The head of Weston Road high school in Stafford has spoken on the subject at numerous conferences, and earlier this year was in New Zealand, preaching the value-added gospel to heads and education officers.
"Like us," he says, "they are trying to grapple with measures of prior attainment - this is what they were so keen about, looking at prior attainment rather than making judgments on socio-economic measures."
It helps to understand Cooper's approach when you know that he is a scientist. He graduated from Cambridge as a biochemist. Before he became a deputy head, he was successively a head of chemistry, a head of science, and an active member of the Association for Science
The further along the road of science you go, of course - and this comes as a disappointment to many pupils - the fewer bangs and smells there are, and the more rows of figures. A scientist, above all, is an interpreter of data.
Cooper says: "I have always been fascinated by data and I enjoy being in a data-rich environment."
His Cambridge degree took him, at the start of his career in 1970, into a Southampton grammar school. But very soon he moved, following his principles, into the comprehensive system, where he has stayed ever since.
At first glance, it might seem that a keen analytical approach to pupil performance sits uneasily alongside the liberal philosophy that underlies comprehensive education. Cooper, though, sees things differently.
"Value-added strongly supports the comprehensive principle. It means we are registering the achievement of every pupil - the one who achieves a G grade having had an F predicted, just as much as the one who has an A* rather than an A."
For him, this is the true purpose of value-added - not so much for more accurately comparing schools but as a means of focusing on the performance of individual pupils. "For setting targets at pupil level it is very powerful," he says.
Cooper came to Weston Road as head in 1989, and immediately saw the need to raise pupil achievement. "In lots of ways the school was very good, but academically it was not achieving what it should have been. Exam results were below what you would expect."
The scientist in him, though, wanted good data to support this impression.
He found the data he wanted through Durham University's ALIS (A-level Information Service) and YELLIS (Year Eleven Information Service) which started at the end of the Eighties.
"In 1989 there was very little upon which to base comparisons. The opportunity to be part of the ALIS project in that year was a godsend."
A couple of years later the school joined the YELLIS project at an early stage, and more recently has begun to use MidYis (Middle Years Information Service). "We were very much at the forefront," he says. "Now a thousand schools use YELLIS."
Today, he says: "All of these systems are a central part of our management. We couldn't do without them."
The systems present each year's exam and test results as tables, graphs and scattergrams. These are examined at meetings between subject heads senior management. The numbers are scrutinised - looking backwards, to reveal, say, underperforming middle-ability pupils, and also forwards to set year-on-year targets for pupils. "It's forced staff to ask questions they've never asked before - about the quiet pupil at the back of the class that we've missed, for example."

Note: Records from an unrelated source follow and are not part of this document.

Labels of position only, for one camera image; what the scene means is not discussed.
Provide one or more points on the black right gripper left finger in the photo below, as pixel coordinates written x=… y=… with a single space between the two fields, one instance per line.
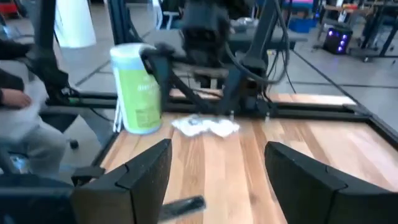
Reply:
x=140 y=186

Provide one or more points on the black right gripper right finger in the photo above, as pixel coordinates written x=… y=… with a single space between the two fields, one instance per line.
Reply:
x=311 y=193

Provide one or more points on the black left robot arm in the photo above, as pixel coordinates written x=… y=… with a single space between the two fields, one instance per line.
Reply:
x=205 y=31

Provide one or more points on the black nail file in sleeve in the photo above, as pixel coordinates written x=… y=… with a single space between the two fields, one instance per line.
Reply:
x=183 y=207

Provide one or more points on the cotton pads in clear bag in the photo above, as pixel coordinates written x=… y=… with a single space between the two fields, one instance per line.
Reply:
x=225 y=127
x=192 y=126

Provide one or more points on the green white wipes canister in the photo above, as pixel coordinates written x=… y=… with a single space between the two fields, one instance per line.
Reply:
x=136 y=99

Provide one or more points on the person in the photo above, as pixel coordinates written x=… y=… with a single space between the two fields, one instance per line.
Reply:
x=37 y=146

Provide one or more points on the person's hand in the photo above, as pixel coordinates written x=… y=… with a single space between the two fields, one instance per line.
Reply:
x=14 y=98

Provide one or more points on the black computer with purple lights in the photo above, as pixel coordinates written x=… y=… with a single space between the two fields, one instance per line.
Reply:
x=337 y=40

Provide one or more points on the grey table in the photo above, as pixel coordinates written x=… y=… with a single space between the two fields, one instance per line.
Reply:
x=280 y=37

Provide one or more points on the blue storage bin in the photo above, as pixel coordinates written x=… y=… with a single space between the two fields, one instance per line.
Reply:
x=303 y=25

The figures look formidable. The analogy is with a complicated balance sheet which is baffling to a layman, but in which a trained accountant can easily see all manner of interesting stories. To Cooper, obviously, his sheets of test and exam results have the clarity of a child's picture book.
Not only that, but the important statistical principles, without which any set of figures can so easily be misused, misinterpreted or misunderstood are meat and drink to him. His colleagues, one assumes, have needed training and some persuasion.
"The staff were enormously sceptical back in 1990," he says. But now they have seen the positive things that the system can tell us. It's not a replacement for the teacher's judgment - it actually makes it possible to make better judgments."
There is training for staff - "We tend to provide mini-training sessions," he says, "And each year there's a 20-minute update for the whole staff. People are given ways to interpret what they see and each subject head has a member of the senior team to help."
One of the potentially difficult effects of using value-added measures is that they highlight differences in performance between individual departments or teachers. Cooper is acutely aware of this and of the need for heads to run their schools so such comparisons are not threatening.
"You have to create a culture of trust - a climate within which no blame is allocated," he says, going on to quote management guru W Edwards Deming.
"Deming says that where there's fear you get the wrong figures."
The assumption is that where the figures reveal a problem, the department, or the individual, will themselves see what has to be done. "That's how we tackle it here - I suppose I've been fortunate in the people I work with."
So has he seen the improvement he sought 10 years ago?
"There's real evidence of steady improvement," he says. "Not dramatic, but on a steady upward path. The school was considered a caring school then. I hope we've retained that. But I hope we show that we're not just caring for people's well-being but for their attainment as well."